Friending race
July 10, 2009 at 3:19 pm GR 1 comment
| Gabriel |
Noah pointed out to me that some of Eszter’s work got a plug in the NYT. In her UIC freshmen survey, she found that Hispanics were still mostly on MySpace but others had mostly moved to Facebook. The argument for this differential shift by race is that these kinds of things benefit tremendously from network externalities and since underlying social networks are segregated, the social network websites come to reflect this.
Although the NYT article mention “white flight,” mostly in the context of discussing another researcher, this characterization doesn’t seem exactly right to me both empirically and theoretically. Eszter’s work shows that blacks have mostly moved to Facebook but in most types of interaction (residential segregation, marriage, etc) Anglo whites are more likely to associate with Hispanics than with blacks. Likewise in classic white flight models, whites are fleeing the presence of blacks but what seems to be going on here is that whites are drawn by other whites (or more specifically, by their friends, who are mostly white). Unlike housing, where you know who your neighbors are, on a social networking site you only associate with the people you choose. In other words, it’s a pull of being drawn by your friends, not a push of avoiding people you look down upon.

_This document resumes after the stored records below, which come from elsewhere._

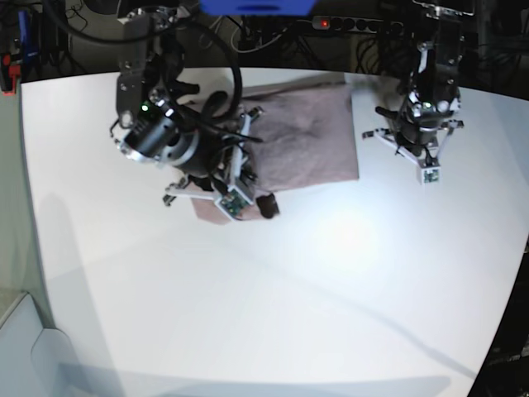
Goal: Layout the t-shirt on the table in an organized manner, then fold the t-shirt properly
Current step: 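Lift the strip end with the right gripper and fold it over the other half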
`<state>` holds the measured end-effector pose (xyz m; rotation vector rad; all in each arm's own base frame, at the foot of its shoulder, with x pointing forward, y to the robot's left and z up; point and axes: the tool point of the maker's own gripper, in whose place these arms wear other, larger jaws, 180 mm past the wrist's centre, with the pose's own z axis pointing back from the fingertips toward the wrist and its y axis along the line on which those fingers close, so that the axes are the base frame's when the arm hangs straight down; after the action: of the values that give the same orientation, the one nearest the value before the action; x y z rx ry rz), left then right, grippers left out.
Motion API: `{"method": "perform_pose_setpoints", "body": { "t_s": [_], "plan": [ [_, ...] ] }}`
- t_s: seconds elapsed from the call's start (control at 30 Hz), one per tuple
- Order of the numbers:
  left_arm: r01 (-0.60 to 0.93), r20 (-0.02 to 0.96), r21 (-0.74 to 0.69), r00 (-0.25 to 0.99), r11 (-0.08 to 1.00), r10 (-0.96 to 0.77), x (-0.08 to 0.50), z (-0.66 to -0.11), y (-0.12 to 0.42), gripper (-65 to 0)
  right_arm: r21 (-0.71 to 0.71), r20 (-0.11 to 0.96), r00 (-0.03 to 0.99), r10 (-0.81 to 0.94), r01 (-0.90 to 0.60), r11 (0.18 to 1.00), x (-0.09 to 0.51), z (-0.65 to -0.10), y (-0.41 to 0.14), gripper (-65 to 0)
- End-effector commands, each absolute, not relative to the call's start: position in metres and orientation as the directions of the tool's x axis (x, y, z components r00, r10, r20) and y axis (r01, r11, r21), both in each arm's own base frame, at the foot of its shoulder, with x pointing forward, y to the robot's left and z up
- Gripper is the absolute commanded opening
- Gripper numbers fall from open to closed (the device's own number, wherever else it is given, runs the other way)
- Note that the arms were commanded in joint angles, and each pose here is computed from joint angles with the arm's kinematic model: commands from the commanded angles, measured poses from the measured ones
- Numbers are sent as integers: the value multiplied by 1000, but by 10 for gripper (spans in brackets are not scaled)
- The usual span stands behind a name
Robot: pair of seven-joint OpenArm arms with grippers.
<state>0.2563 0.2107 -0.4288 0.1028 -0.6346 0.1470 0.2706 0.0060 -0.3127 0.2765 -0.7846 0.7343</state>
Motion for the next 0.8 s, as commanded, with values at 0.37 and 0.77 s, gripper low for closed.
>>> {"method": "perform_pose_setpoints", "body": {
  "t_s": [0.37,0.77],
  "plan": [
    [-143,572,38,815,989,96,260,-443,197,-650,-65,772,385,505,-743,666,277,-287,35,-650],
    [-151,587,-15,799,988,131,272,-438,178,-650,-57,777,326,538,-815,577,261,-286,70,-650]
  ]
}}
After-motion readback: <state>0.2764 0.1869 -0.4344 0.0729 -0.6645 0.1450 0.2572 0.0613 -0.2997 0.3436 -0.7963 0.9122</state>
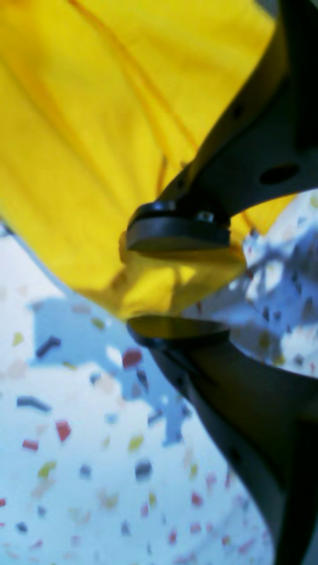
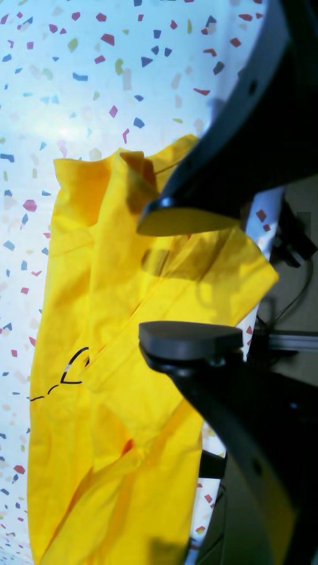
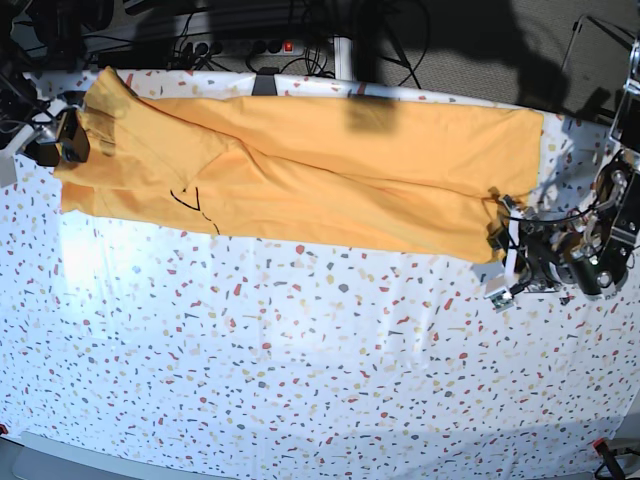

It’s interesting to contrast the types of differences (I hesitate to use the word “segregation”) that can result entirely from the pull of homophily rather than the push of heteroantipathy (is that a word?).
Entry filed under: Uncategorized. Tags: diffusion.
1.
Eszter Hargittai | July 11, 2009 at 12:20 am
It seems to be a “general” flight, so to speak, in that everybody in this group is leaving MySpace to some extent. Interestingly, the smallest decline over the two-year period is actually for African Americans.
I’m working on a paper now – from the 2007 data – looking at diversity of social network site usage to look at how common it is for different types of people to be on more than one such site. That’s something I’ll also want to look at for the 2009 data at some point.